╭──

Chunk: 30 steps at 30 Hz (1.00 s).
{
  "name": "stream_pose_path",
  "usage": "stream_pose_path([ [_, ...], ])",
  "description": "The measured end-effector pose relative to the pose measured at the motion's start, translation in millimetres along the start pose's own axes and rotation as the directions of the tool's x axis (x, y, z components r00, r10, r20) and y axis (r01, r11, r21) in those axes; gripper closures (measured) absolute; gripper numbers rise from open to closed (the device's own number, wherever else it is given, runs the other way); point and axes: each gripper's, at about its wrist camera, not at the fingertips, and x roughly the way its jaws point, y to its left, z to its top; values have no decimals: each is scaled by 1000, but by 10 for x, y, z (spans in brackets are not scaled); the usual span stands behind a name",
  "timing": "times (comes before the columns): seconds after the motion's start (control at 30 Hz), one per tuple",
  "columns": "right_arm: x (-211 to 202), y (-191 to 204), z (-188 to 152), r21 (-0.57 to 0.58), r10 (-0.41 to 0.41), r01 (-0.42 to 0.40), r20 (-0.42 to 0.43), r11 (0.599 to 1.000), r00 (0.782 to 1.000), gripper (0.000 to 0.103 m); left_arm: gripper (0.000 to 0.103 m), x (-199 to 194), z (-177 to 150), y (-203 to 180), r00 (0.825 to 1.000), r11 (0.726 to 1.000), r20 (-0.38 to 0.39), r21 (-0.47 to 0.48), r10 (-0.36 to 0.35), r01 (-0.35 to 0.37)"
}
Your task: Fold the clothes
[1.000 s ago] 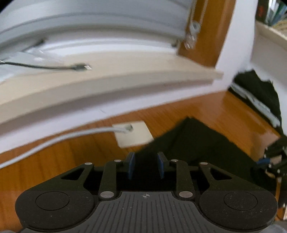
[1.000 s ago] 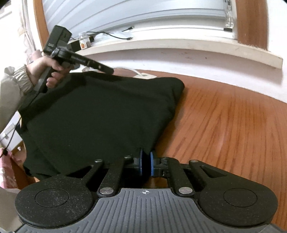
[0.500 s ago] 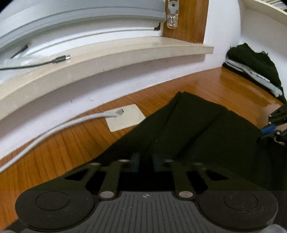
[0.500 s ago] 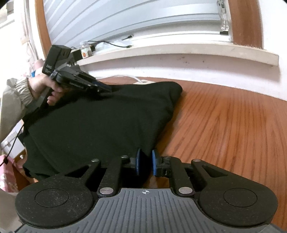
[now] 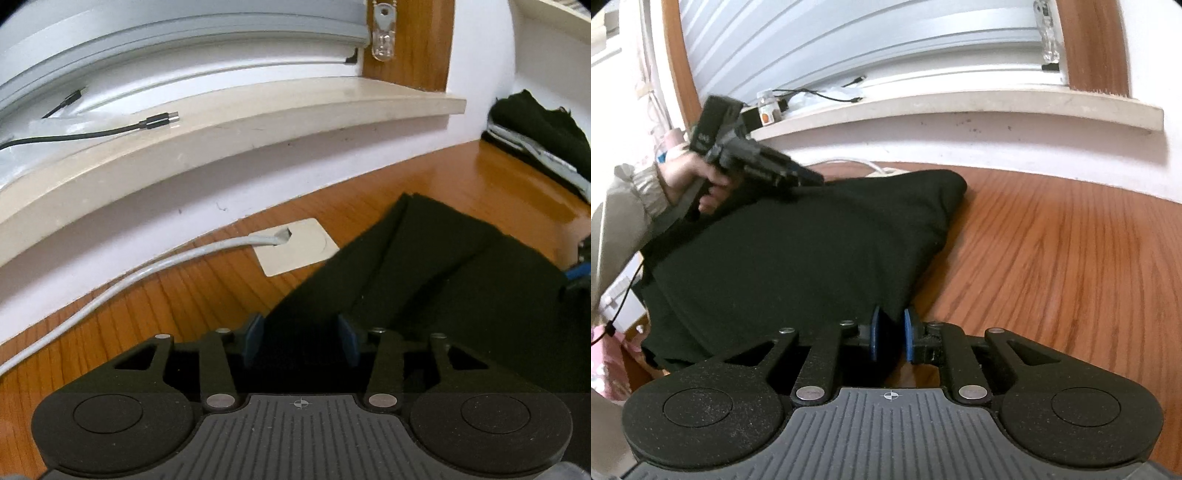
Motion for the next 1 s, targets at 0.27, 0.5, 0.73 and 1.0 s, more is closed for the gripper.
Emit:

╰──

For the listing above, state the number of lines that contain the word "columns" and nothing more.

2